Komşumuz
Onu
ilk gördüğümde, başörtüsünün kenarından sarkan beyaz telli saçları, yüzüne
yayılan huzurlu gülümsemesi dikkatimi çekmişti. Ne çok konuşurdu, ne de çok
sorardı; ama bahçesinin içinde dolaşırken, sanki her çiçeğe, her dala, her kuşa
selam verirdi.
Kuşlar,
kediler, tavuklar… Bahçesi, hayvanların güvenle gelip konakladığı bir
sığınaktı. Ağaçlara taktığı suluklar yaz kış dolu olurdu. Kışın buz tutanları
kırar, içine ılık su koyardı. Kuşlar onu görünce dallara konar, bülbüller
şakıyarak seslenirdi. Tavuğunun yumurtasını, dalındaki kirazı, dutu, çileği;
sebzesini, meyvesini komşularla, yoldan geçen çocuklarla paylaşırdı.
Hasta
komşu oldu mu eli boş gitmezdi. Ramazan’da iftar sofralarının bereketinde
mutlaka onun eli vardı. Kim neye ihtiyaç duysa, o koşar yetişirdi. Yüzünde hep
aynı güleç ifade… Kimse nereden geldiğini, ne iş yaptığını bilmezdi. Merak
edenlere tek söylediği,
— “Şimdi buradayım, önemli olan o,”
olurdu.
Bir
gün annemi evine çağırdı. Ben de gittim. Oturup biraz sohbet ettikten sonra,
— “Sakıncası yoksa konuya gireyim,”
dedi. Annem,
— “Hayırdır komşu?”
diye sorunca, başını hafifçe eğip,
— “Beni sonuna kadar dinleyin,”
dedi.
Altı
aylıkken bu eve evlatlık verilmiş. Babası ölünce mirasın çoğu ona kalmış.

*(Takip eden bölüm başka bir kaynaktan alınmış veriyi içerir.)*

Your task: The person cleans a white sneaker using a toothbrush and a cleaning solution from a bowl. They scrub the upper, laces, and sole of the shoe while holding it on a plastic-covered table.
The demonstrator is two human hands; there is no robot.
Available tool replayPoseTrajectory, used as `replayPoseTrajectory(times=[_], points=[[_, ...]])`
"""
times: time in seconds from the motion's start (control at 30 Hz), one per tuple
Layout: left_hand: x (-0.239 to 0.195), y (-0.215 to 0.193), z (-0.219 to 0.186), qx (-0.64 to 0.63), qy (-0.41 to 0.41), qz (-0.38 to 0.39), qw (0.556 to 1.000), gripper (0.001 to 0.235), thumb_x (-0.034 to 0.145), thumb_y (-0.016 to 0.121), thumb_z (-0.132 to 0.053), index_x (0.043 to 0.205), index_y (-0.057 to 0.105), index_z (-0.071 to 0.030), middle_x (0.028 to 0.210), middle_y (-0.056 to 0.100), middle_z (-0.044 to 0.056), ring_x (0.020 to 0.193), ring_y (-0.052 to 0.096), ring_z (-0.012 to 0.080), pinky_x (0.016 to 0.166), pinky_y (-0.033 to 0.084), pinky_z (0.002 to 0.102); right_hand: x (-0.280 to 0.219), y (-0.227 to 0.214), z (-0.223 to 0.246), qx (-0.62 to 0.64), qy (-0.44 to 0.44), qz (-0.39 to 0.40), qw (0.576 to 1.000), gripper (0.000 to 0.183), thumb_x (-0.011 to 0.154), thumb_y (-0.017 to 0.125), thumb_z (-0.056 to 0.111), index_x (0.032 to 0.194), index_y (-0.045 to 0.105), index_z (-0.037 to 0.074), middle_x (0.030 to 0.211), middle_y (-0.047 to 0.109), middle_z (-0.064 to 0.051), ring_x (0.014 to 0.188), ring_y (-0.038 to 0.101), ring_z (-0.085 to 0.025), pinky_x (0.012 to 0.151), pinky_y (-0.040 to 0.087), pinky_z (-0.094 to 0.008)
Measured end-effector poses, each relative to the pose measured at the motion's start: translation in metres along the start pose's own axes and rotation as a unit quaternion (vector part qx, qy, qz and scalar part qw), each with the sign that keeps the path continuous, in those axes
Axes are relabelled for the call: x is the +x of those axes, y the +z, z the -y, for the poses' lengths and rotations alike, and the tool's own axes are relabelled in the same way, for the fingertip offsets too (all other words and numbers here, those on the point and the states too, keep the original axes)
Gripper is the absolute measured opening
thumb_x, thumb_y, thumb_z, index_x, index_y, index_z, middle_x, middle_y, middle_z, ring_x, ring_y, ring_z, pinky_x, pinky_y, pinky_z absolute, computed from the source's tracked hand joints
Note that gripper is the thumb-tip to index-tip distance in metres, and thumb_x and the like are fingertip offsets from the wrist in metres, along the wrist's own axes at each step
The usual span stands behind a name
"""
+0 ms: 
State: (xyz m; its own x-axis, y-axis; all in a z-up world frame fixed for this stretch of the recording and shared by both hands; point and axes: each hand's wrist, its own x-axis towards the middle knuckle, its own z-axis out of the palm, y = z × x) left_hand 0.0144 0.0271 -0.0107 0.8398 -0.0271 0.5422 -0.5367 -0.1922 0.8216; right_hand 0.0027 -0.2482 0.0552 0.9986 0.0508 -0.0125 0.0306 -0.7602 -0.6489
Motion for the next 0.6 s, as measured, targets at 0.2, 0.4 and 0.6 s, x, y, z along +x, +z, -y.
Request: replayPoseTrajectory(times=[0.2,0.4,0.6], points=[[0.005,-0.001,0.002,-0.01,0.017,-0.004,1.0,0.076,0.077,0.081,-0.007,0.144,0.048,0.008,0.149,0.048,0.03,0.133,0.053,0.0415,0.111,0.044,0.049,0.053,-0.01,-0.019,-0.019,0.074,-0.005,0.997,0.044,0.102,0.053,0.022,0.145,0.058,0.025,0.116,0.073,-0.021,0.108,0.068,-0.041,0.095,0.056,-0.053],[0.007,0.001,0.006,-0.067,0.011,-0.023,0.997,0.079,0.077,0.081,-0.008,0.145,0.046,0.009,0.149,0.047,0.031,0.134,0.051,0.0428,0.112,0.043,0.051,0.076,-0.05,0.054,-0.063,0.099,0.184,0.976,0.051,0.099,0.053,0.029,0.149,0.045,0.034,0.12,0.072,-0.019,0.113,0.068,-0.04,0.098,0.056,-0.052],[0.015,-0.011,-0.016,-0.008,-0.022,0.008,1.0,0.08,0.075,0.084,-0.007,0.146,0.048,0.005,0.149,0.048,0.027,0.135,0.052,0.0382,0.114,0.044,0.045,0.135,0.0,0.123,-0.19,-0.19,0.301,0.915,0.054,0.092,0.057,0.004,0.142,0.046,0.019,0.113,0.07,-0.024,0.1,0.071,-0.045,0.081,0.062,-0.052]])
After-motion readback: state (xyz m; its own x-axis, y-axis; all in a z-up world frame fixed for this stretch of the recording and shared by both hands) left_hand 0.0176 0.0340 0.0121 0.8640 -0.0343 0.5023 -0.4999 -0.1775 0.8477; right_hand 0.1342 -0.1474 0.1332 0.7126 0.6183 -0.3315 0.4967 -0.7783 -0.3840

Annesi vasi tayin edilmiş. Sonra anne yeniden evlenmiş. Üvey baba ve annesi,
kızın servetinden gizlice harcamalar yapmış. Durum ortaya çıkınca paralar geri
alınmış ama o ev, o sıcaklık bir daha aynı olmamış. Tahsil için evden ayrılmış,
geri dönmemiş.
Yurt
dışında okurken evlenmiş. Çocukları olmamış. Bir kayak kazasında eşini
kaybetmiş. Ardından annesinin ölüm haberini almış. Tüm varlığını satıp
Türkiye’ye dönmüş.
Fakat
döndüğünde, akciğer kanserinin son evresindeymiş. Peruk, kemoterapinin izlerini
gizliyormuş. Elindekini yine paylaşmış: öğrencilere burs, huzurevine bağış…

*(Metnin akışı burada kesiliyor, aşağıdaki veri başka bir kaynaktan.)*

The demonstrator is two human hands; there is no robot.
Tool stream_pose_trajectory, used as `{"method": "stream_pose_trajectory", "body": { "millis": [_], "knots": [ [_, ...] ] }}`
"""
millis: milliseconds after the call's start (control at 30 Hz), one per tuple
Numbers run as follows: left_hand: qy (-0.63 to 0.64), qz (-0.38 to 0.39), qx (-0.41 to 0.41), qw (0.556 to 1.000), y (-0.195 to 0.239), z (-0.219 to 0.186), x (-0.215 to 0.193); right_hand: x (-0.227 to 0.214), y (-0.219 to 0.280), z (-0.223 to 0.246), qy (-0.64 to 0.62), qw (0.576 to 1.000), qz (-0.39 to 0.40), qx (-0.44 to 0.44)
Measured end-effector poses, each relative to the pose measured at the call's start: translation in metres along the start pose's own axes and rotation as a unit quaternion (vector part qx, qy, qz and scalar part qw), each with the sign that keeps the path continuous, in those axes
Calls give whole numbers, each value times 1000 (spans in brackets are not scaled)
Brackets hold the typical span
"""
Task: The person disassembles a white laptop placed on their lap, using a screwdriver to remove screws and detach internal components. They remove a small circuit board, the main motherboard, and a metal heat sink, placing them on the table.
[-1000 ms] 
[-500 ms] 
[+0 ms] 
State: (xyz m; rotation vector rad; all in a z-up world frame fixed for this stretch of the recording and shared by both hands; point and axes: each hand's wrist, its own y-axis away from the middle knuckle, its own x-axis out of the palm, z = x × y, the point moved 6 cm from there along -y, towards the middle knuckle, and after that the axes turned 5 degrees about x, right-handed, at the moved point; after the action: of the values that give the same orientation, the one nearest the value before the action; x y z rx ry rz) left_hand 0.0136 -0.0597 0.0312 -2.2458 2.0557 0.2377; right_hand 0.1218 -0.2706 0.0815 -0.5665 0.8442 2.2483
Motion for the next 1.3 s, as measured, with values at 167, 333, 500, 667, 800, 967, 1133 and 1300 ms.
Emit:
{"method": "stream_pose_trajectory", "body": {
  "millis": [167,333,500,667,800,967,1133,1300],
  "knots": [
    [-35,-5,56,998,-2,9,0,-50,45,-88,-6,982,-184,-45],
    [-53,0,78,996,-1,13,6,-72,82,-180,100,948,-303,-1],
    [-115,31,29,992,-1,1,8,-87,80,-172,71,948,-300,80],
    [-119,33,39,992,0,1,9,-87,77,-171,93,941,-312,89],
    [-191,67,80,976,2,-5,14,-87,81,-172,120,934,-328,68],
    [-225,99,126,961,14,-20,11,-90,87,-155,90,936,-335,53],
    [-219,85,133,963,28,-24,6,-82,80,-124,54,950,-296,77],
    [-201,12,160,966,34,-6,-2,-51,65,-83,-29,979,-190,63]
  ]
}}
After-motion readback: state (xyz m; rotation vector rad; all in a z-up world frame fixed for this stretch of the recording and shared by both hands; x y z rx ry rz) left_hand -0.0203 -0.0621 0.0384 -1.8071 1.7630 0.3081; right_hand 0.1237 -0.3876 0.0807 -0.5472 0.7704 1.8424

Kendi kendine yetemez hale gelince, huzurevinde kalmaya karar vermiş.
O
gün anneme dönüp, yavaşça şunları söyledi:
— “Hiç kimsem yok. Bu evi size bırakmak istiyorum. Bunu benim son arzum olarak
kabul edin.”
…
Bugün,
onun aramızdan ayrılışının altıncı yılı. Bahçesinde artık başka çiçekler var,
ama ben hâlâ her bülbül sesi duyduğumda, onun kuşlarla konuşan o gülümsemesini
hatırlıyorum.
Kamil
ERBİL
.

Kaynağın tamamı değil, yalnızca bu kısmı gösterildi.